Daftar Isi

eks ajudan Abdul Wahid Marjani memakai baju orange
PEKANBARU,Lancangkuning.com-Marjani, eks ajudan Gubernur Riau nonaktif Abdul Wahid, akan menjalani sidang perdana kasus dugaan korupsi di lingkungan Dinas PUPR-PKPP Riau.
Sidang perdana Marjani dijadwalkan berlangsung di Pengadilan Tipikor pada Pengadilan Negeri Pekanbaru, Senin (31/8/2026).
Marjani menjadi tersangka keempat dalam perkara yang berkaitan dengan dugaan pemerasan di lingkungan Pemerintah Provinsi Riau tersebut.
Dalam perkara ini, Komisi Pemberantasan Korupsi (KPK) menduga Marjani memiliki peran dalam rangkaian penerimaan uang yang berkaitan dengan perkara tersebut.
Peran Marjani akan diuji melalui proses persidangan. Jaksa Penuntut Umum (JPU) KPK nantinya akan memaparkan konstruksi perkara dan alat bukti yang diperoleh selama penyidikan.
Juru Bicara KPK Budi Prasetyo mengatakan seluruh bukti tersebut akan diuji secara terbuka di hadapan majelis hakim.
"Pada tahap tersebut, JPU akan menguraikan konstruksi perkara dan alat bukti yang telah diperoleh untuk diuji secara terbuka di hadapan majelis hakim," kata Budi Prasetyo.
Untuk menghadapi persidangan Marjani, KPK menyiapkan tujuh jaksa penuntut umum.
Ketujuh JPU tersebut yakni Budiman Abdul Karib, Irwan Ashadi, Tonny Frengky Pangaribuan, Diky Wahyu Ariyanto, Meyer Volmar Simanjuntak, Erlangga Jayanegara, dan Acep Kohar.

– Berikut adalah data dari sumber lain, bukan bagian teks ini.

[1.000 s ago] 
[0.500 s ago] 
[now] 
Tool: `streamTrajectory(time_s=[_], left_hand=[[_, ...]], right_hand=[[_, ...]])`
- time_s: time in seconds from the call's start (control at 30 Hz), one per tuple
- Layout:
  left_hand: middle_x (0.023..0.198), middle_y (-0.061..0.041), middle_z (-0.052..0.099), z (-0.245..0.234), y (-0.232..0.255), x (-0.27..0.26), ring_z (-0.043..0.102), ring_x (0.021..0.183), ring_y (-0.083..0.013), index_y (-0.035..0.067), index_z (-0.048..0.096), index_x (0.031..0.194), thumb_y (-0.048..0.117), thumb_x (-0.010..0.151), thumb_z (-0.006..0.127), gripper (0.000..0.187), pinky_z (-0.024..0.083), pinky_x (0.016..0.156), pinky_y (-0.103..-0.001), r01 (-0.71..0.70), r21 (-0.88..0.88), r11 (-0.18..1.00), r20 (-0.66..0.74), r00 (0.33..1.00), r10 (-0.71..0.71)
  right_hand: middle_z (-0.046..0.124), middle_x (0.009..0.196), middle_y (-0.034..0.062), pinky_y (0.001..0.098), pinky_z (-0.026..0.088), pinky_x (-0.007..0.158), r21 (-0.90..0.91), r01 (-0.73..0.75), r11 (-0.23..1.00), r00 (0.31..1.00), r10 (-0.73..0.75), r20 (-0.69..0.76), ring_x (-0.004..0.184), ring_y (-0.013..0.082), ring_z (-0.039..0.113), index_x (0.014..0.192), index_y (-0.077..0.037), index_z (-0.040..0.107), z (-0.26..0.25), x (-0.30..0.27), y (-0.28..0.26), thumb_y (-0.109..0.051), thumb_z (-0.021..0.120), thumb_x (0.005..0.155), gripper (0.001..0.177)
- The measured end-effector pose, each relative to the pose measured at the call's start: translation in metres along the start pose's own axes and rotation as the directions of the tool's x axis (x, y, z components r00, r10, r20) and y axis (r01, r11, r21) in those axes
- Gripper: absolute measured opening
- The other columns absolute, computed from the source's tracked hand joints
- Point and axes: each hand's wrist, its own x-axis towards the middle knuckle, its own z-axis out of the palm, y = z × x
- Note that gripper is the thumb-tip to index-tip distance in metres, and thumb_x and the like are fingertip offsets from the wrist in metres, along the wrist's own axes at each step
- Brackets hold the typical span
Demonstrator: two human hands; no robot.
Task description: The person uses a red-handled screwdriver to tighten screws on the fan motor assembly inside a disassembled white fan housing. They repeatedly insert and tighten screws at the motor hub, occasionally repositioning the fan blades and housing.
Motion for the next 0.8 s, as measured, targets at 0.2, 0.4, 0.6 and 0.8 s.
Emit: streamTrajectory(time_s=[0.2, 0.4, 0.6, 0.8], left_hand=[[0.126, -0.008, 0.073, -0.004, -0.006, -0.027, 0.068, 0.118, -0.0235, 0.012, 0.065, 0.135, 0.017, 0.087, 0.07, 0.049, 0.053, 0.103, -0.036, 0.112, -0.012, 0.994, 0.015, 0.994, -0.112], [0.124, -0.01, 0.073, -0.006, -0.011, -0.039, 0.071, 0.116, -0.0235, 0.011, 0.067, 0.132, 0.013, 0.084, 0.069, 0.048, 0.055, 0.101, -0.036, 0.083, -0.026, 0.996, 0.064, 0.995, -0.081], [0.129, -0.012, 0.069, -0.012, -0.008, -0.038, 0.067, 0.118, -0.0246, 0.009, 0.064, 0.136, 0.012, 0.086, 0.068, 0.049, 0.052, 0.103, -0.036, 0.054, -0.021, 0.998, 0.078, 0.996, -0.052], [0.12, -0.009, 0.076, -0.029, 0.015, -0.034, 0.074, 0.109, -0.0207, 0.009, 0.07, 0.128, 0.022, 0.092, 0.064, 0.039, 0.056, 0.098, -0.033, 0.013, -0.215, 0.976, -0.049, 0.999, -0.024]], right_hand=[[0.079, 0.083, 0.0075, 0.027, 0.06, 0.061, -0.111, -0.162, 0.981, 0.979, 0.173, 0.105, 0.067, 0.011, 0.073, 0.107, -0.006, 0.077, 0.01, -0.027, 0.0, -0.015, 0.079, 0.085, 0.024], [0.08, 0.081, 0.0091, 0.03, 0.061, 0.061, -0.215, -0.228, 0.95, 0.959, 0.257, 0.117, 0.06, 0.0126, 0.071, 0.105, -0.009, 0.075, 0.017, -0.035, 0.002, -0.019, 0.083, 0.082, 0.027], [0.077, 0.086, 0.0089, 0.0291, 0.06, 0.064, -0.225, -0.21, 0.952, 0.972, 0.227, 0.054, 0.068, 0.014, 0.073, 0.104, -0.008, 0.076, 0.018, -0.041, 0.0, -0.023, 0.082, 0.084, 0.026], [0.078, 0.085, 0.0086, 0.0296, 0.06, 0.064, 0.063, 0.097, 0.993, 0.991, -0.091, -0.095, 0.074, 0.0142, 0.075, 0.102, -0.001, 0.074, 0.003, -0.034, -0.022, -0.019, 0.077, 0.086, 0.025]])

Persidangan Marjani menjadi perkembangan lanjutan dari perkara dugaan korupsi yang sebelumnya menjerat Abdul Wahid.
Berlanjut Setelah Vonis Abdul Wahid
Perkara Marjani memiliki keterkaitan dengan kasus yang sebelumnya disidangkan terhadap Abdul Wahid.
Gubernur Riau nonaktif tersebut telah menjalani persidangan di Pengadilan Tipikor pada PN Pekanbaru bersama dua terdakwa lain.
Keduanya yakni Kepala Dinas PUPR-PKPP Riau nonaktif M Arief Setiawan dan tenaga ahli gubernur Dani M Nursalam.
Majelis hakim kemudian menjatuhkan vonis terhadap Abdul Wahid pada 30 Juli 2026.
Abdul Wahid dijatuhi hukuman dua tahun penjara dan denda Rp200 juta. Denda tersebut disertai ketentuan subsider 80 hari kurungan.
Selain itu, Abdul Wahid dibebankan membayar uang pengganti sebesar Rp1,45 miliar.
Putusan tersebut lebih ringan dibandingkan tuntutan JPU KPK. Sebelumnya, jaksa menuntut Abdul Wahid dengan hukuman 8 tahun 6 bulan penjara.
Dalam putusannya, majelis hakim menilai Abdul Wahid terbukti menerima uang sekitar Rp2,4 miliar yang berkaitan dengan jabatannya sebagai kepala daerah.
Kini, perkara yang berkaitan dengan rangkaian kasus tersebut berlanjut melalui persidangan Marjani.
Sidang perdana akan menjadi tahap awal untuk menguji dakwaan, bukti, serta peran Marjani sebagaimana diduga KPK.
Seluruh dugaan tersebut masih harus dibuktikan dalam persidangan. Putusan akhir mengenai kesalahan atau tidaknya Marjani berada di tangan majelis hakim.